Taking the entries below, transcribe only the lines starting with the one with "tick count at" and going on through the one with "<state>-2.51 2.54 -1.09", exactly as written, without the pictures.

→ **SOURCE RECORDS**:
————————

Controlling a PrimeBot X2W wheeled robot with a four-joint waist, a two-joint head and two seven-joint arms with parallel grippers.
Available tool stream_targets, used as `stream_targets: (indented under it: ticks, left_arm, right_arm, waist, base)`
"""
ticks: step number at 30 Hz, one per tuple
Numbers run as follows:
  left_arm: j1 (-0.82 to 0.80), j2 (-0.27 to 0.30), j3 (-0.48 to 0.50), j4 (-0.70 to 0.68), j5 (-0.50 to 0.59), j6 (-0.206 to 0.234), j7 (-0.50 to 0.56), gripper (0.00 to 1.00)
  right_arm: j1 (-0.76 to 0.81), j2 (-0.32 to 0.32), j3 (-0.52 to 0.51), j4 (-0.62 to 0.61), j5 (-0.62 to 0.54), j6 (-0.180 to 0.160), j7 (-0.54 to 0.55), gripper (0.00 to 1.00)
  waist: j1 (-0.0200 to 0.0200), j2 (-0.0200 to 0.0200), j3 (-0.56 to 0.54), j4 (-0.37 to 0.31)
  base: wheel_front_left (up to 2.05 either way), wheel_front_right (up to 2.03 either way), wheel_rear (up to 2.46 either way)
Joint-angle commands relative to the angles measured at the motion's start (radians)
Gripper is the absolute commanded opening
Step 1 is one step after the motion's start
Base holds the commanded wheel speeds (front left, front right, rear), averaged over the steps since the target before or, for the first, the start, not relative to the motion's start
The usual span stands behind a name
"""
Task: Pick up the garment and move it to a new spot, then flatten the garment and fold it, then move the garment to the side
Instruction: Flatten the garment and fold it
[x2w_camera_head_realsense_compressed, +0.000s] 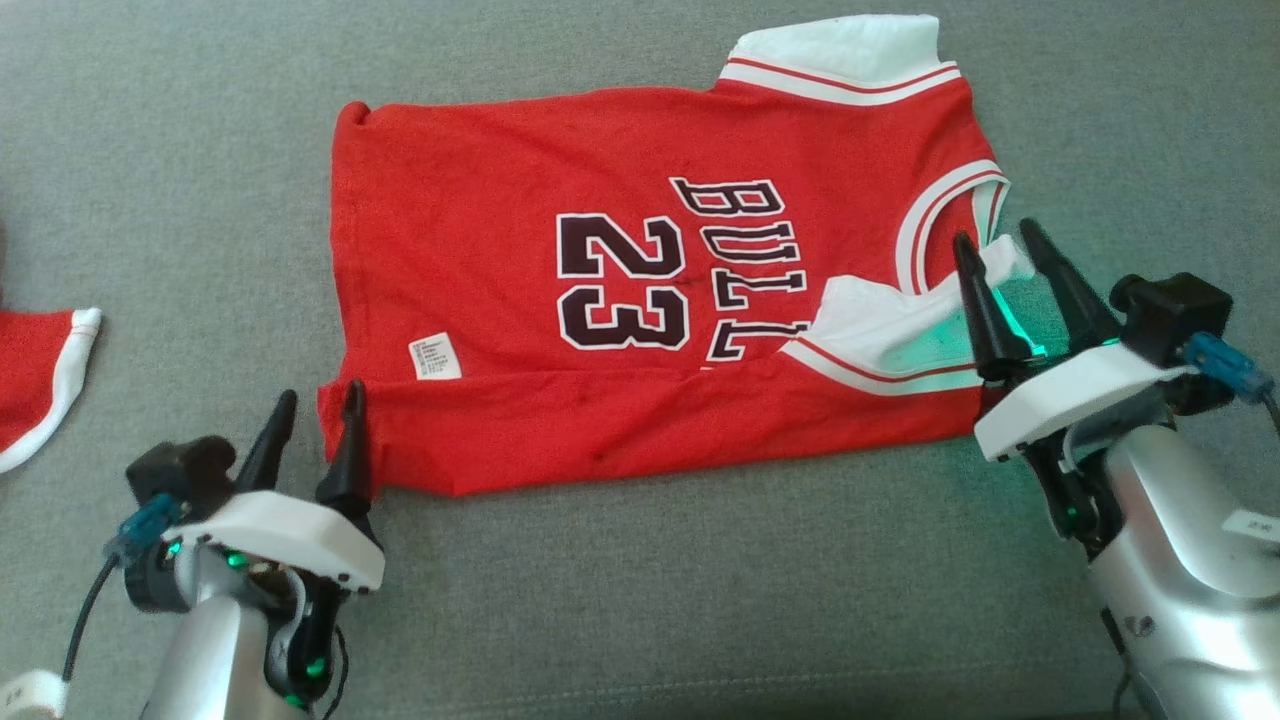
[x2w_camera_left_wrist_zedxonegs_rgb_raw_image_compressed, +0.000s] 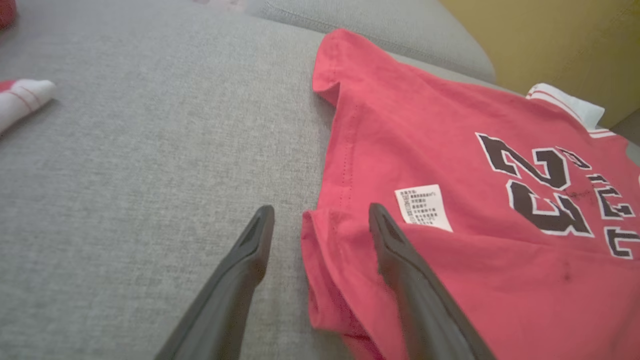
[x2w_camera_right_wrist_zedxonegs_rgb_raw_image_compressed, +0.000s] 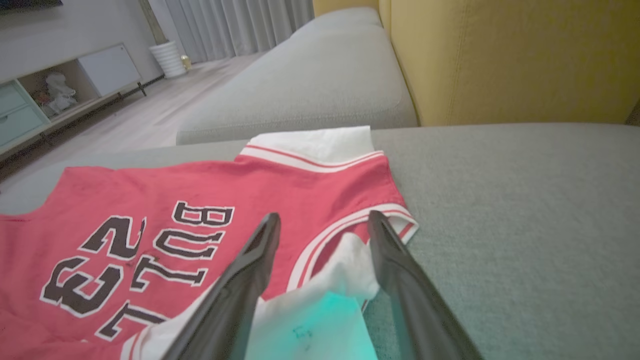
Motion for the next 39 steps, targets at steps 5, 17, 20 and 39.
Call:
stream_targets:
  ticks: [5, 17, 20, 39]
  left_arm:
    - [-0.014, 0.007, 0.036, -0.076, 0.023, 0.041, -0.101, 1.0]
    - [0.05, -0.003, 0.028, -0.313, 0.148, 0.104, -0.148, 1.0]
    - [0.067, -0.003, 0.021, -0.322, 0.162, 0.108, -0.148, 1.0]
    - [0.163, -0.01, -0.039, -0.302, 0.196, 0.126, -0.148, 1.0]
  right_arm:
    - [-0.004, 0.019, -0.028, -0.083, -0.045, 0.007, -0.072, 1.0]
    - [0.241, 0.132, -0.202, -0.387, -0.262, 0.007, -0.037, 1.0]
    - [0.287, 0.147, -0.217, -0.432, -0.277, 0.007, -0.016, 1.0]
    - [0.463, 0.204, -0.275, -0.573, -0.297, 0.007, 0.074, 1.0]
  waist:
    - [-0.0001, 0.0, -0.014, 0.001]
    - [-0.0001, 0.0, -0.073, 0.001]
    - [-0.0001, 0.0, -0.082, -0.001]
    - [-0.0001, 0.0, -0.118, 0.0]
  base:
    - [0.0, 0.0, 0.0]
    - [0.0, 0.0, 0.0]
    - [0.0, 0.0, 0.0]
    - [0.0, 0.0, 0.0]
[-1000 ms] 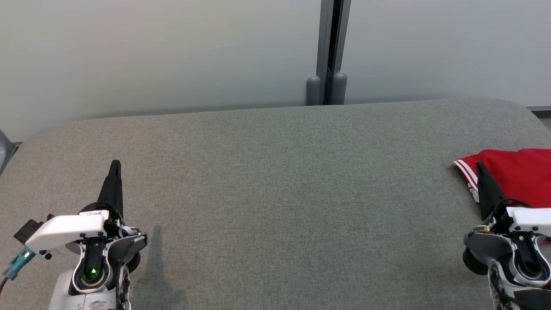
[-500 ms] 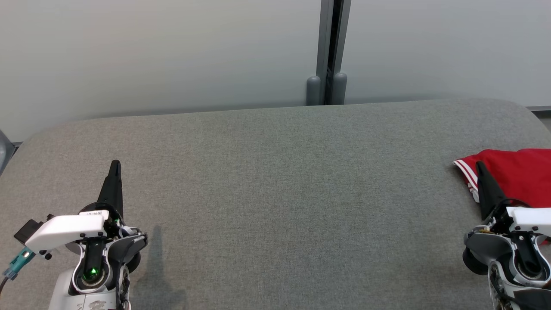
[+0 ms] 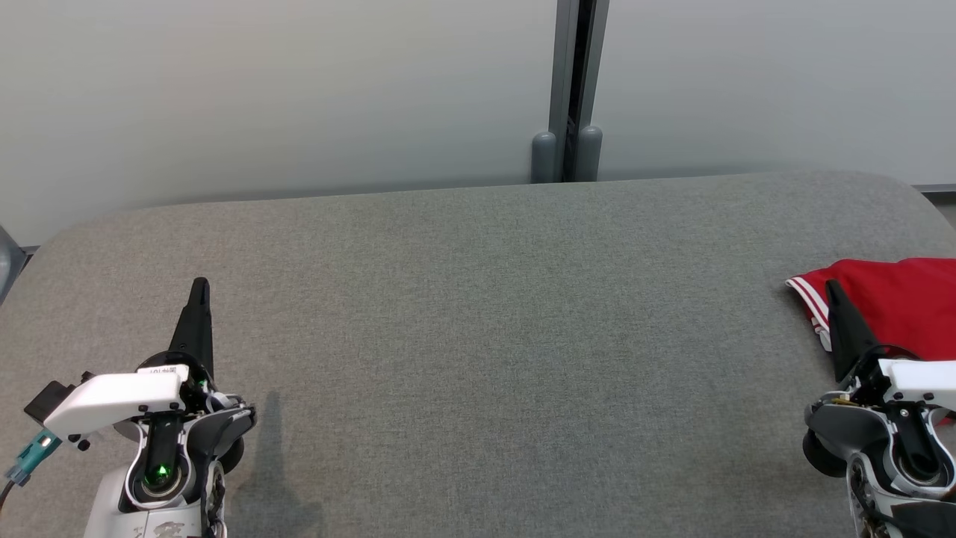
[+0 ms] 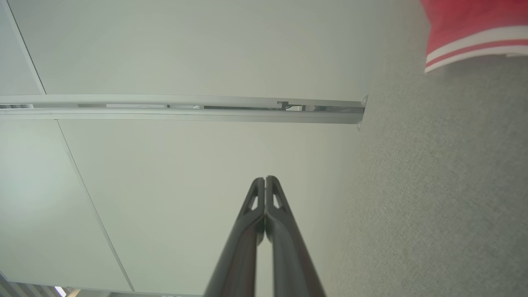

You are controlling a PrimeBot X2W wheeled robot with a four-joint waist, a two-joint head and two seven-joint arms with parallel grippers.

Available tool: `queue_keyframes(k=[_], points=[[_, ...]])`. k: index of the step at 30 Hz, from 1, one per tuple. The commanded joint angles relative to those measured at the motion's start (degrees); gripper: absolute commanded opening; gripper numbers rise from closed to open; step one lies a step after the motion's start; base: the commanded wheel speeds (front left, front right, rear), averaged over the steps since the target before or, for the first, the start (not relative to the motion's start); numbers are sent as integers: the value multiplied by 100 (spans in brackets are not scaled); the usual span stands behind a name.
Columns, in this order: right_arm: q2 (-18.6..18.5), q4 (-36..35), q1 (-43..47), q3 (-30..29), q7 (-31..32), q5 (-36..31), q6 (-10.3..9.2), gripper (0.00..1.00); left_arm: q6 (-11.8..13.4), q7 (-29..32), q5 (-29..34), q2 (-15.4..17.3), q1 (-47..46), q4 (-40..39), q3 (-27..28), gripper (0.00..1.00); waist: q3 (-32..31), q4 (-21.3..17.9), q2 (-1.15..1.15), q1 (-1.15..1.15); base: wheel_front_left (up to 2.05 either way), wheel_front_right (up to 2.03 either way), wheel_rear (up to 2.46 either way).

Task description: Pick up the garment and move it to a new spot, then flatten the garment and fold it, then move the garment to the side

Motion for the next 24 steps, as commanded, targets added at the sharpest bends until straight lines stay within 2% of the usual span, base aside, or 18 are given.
queue_keyframes(k=[1,24], points=[[-39,14,-18,4,7,21,2,0,-20,13,10,12,-88,5,20,0,0,0,0,0,0,0,0],[-39,14,-18,3,7,21,2,0,-20,17,15,10,-88,3,24,0,0,0,0,0,0,0,0]])
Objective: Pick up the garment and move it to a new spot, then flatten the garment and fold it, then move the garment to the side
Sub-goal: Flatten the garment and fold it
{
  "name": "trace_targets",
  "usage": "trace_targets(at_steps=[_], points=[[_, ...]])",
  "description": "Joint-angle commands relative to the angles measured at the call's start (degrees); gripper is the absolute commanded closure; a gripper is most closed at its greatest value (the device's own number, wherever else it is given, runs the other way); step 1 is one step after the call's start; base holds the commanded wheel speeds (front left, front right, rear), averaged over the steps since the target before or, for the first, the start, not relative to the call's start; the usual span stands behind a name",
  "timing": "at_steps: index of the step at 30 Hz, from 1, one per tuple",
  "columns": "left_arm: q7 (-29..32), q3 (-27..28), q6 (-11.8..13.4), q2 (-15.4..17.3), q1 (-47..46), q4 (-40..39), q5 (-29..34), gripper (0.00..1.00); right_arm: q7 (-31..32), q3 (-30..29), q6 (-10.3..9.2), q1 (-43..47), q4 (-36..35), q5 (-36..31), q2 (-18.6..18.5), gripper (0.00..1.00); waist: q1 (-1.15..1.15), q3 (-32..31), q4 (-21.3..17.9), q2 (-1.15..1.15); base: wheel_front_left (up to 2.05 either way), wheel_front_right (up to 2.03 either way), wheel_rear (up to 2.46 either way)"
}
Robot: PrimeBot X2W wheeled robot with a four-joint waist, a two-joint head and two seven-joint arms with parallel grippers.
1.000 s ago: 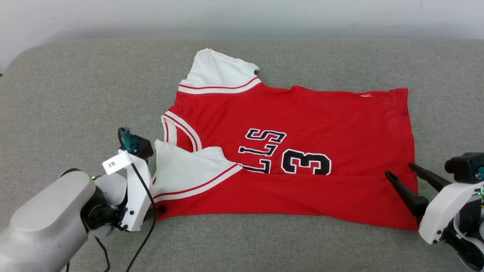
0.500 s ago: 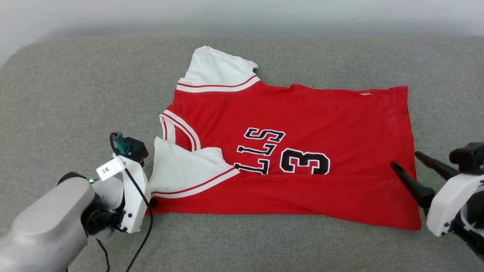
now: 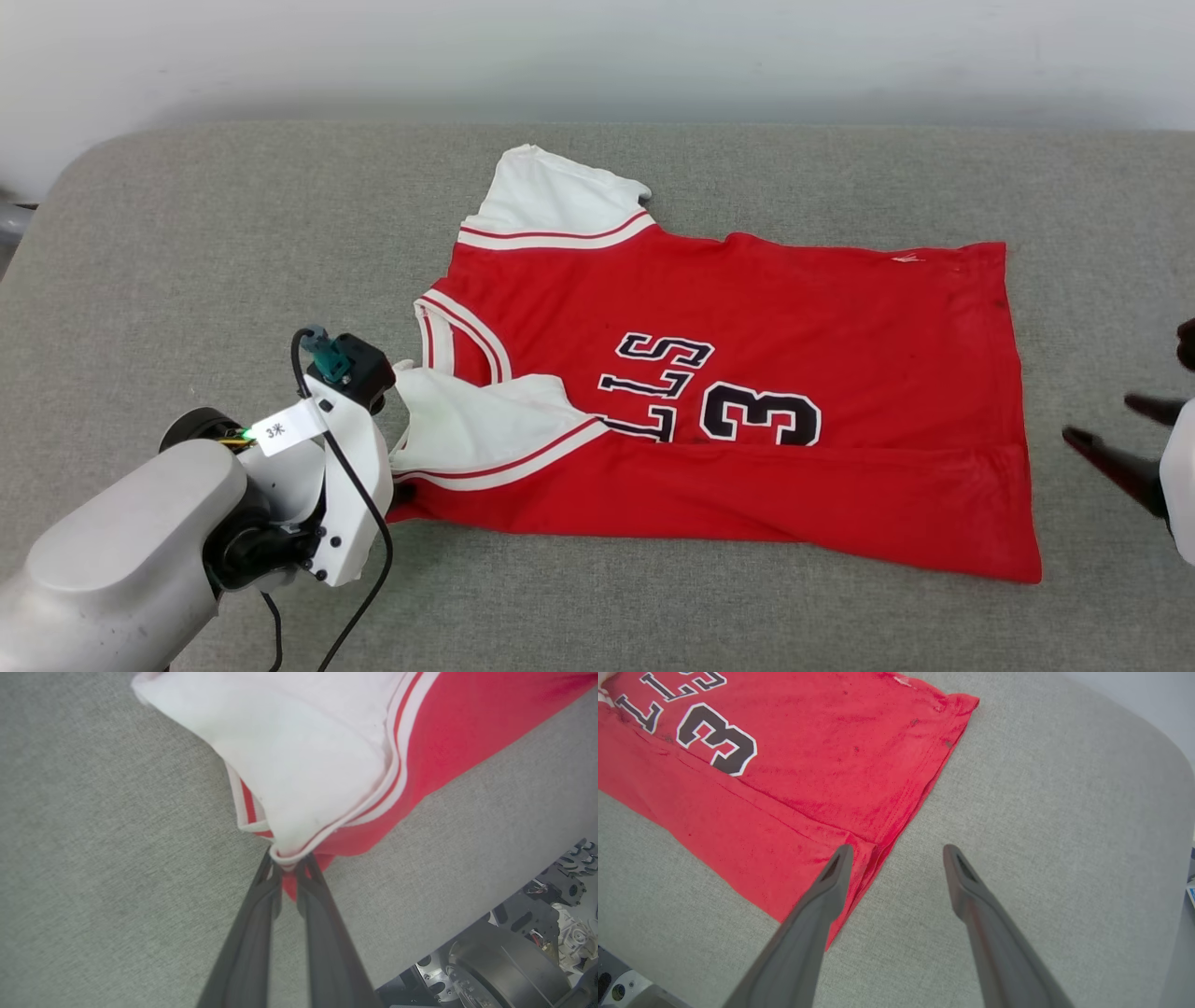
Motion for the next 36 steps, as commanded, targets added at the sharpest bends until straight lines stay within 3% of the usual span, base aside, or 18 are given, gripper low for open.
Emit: trace_targets(at_steps=[1, 5, 10, 16, 24, 25, 27, 36], points=[[-0.2, 0.2, 0.3, 0.1, 0.0, -0.2, 0.2, 1.0, 0.8, -0.1, -0.05, 1.0, -0.1, 0.3, -0.2, 0.0, 0.0, 0.1, 0.1, 0.0, 0.0, 0.0, 0.0], [-0.5, 0.1, 0.6, -0.3, -0.5, -1.1, 0.7, 1.0, 8.4, -1.3, -0.05, 2.7, -0.2, 2.0, 1.0, 0.0, 0.0, 0.7, 0.4, 0.0, 0.0, 0.0, 0.0], [-0.9, 0.0, 0.7, -0.8, -1.0, -1.0, 1.2, 1.0, 12.9, -2.1, -0.05, 5.0, 1.5, 0.8, 4.0, 0.0, 0.0, 2.1, 1.1, 0.0, 0.0, 0.0, 0.0], [-1.4, -0.1, 0.5, -1.2, -2.0, -0.3, 1.6, 1.0, 14.3, -2.9, -0.05, 5.4, 5.0, -1.1, 8.2, 0.0, 0.0, 4.1, 1.9, 0.0, 0.0, 0.0, 0.0], [-2.6, -0.7, 0.2, -2.5, -2.2, 1.5, 1.7, 1.0, 13.1, 0.2, -0.04, 7.7, 11.2, -2.1, 13.2, 0.0, 0.0, 5.3, 2.7, 0.0, 0.0, 0.0, 0.0], [-2.8, -0.8, 0.2, -2.5, -1.9, 1.8, 1.6, 1.0, 12.4, 0.4, -0.03, 7.5, 11.2, -2.1, 13.5, 0.51, 0.0, 5.2, 2.6, 0.0, 0.0, 0.0, 0.0], [-3.2, -1.0, 0.1, -2.3, -1.3, 2.3, 1.3, 1.0, 10.5, 0.3, -0.03, 6.7, 10.8, -2.0, 13.5, 1.0, 0.0, 4.7, 2.3, 0.0, 0.0, 0.0, 0.0], [-4.7, -1.1, 0.0, -0.7, 1.1, 2.6, -0.4, 1.0, 5.1, -1.5, -0.04, 6.8, 7.5, 0.3, 9.2, 1.0, 0.0, -0.2, 1.1, 0.0, 0.0, 0.0, 0.0]])
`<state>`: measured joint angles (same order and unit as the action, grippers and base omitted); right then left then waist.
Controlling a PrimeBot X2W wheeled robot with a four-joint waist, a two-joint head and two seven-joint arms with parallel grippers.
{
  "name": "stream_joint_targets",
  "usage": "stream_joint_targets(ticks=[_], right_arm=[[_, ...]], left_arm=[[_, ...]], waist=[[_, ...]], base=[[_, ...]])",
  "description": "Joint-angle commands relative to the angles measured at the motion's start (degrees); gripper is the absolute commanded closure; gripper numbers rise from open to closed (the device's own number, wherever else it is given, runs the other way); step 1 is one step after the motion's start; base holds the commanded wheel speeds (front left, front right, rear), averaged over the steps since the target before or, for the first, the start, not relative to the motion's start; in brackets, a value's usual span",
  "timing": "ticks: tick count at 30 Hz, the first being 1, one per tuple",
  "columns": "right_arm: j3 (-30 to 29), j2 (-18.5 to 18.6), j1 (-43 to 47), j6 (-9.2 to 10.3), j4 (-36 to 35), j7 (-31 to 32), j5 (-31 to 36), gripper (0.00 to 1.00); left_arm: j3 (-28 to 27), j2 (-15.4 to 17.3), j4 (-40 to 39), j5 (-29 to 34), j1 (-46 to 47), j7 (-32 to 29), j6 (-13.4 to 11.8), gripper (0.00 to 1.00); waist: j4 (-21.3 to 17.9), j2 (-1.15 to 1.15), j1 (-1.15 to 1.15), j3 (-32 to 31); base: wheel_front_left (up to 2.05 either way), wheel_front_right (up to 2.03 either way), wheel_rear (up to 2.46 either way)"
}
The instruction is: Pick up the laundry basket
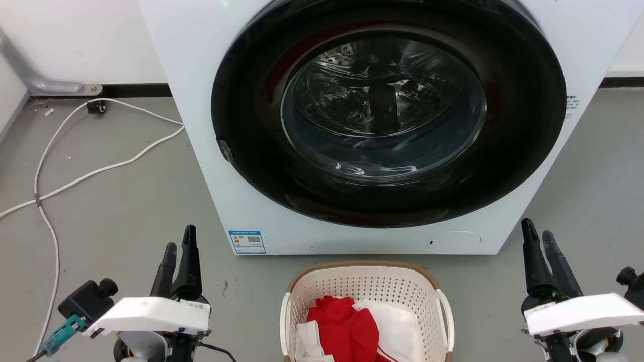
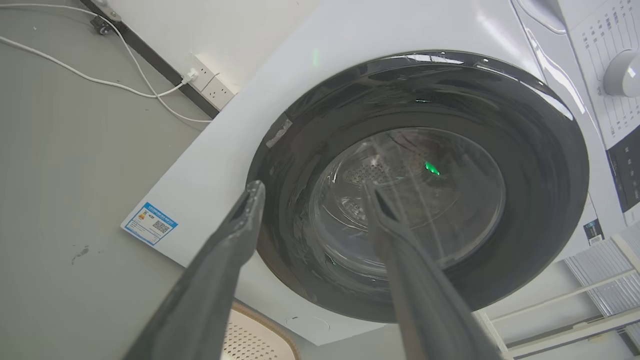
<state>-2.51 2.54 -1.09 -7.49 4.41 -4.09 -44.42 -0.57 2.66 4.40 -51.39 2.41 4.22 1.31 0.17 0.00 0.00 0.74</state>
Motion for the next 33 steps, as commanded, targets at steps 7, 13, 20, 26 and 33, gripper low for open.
stream_joint_targets(ticks=[7, 13, 20, 26, 33], right_arm=[[0.2, 0.3, 0.5, 0.0, -1.9, -2.1, 9.1, 0.0], [0.3, 0.3, 0.8, 0.0, -2.4, -3.1, 13.9, 0.0], [0.4, 0.3, 1.3, 0.0, -3.0, -4.2, 18.8, 0.0], [0.5, 0.3, 1.7, 0.0, -3.5, -4.9, 22.0, 0.0], [0.5, 0.4, 2.2, 0.0, -4.1, -5.9, 26.3, 0.0]], left_arm=[[1.1, 0.2, -2.3, 8.8, -0.5, 2.0, -1.1, 0.0], [1.9, 0.2, -2.8, 13.6, -0.9, 3.0, -1.6, 0.0], [2.6, 0.2, -3.4, 18.7, -1.3, 4.1, -2.3, 0.0], [3.0, 0.3, -3.7, 22.0, -1.5, 4.8, -2.7, 0.0], [3.5, 0.3, -3.9, 26.3, -1.9, 5.8, -3.3, 0.0]], waist=[[0.1, 0.0, 0.0, 0.1], [0.1, 0.0, 0.0, 0.1], [0.1, 0.0, 0.0, 0.2], [0.1, 0.0, 0.0, 0.2], [0.2, 0.0, 0.0, 0.2]], base=[[0.0, 0.0, 0.0], [0.0, 0.0, 0.0], [0.0, 0.0, 0.0], [0.0, 0.0, 0.0], [0.0, 0.0, 0.0]])
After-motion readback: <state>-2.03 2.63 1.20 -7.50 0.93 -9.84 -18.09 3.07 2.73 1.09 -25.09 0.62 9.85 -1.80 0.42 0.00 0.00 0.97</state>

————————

→ **PROBLEM SOLUTION**:
  "timing": "ticks: tick count at 30 Hz, the first being 1, one per tuple",
  "columns": "right_arm: j3 (-30 to 29), j2 (-18.5 to 18.6), j1 (-43 to 47), j6 (-9.2 to 10.3), j4 (-36 to 35), j7 (-31 to 32), j5 (-31 to 36), gripper (0.00 to 1.00); left_arm: j3 (-28 to 27), j2 (-15.4 to 17.3), j4 (-40 to 39), j5 (-29 to 34), j1 (-46 to 47), j7 (-32 to 29), j6 (-13.4 to 11.8), gripper (0.00 to 1.00); waist: j4 (-21.3 to 17.9), j2 (-1.15 to 1.15), j1 (-1.15 to 1.15), j3 (-32 to 31); base: wheel_front_left (up to 2.05 either way), wheel_front_right (up to 2.03 either way), wheel_rear (up to 2.46 either way)"
}
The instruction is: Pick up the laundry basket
<state>-2.51 2.54 -1.09 -7.49 4.41 -4.09 -44.42 -0.57 2.66 4.40 -51.39 2.41 4.22 1.31 0.17 0.00 0.00 0.74</state>

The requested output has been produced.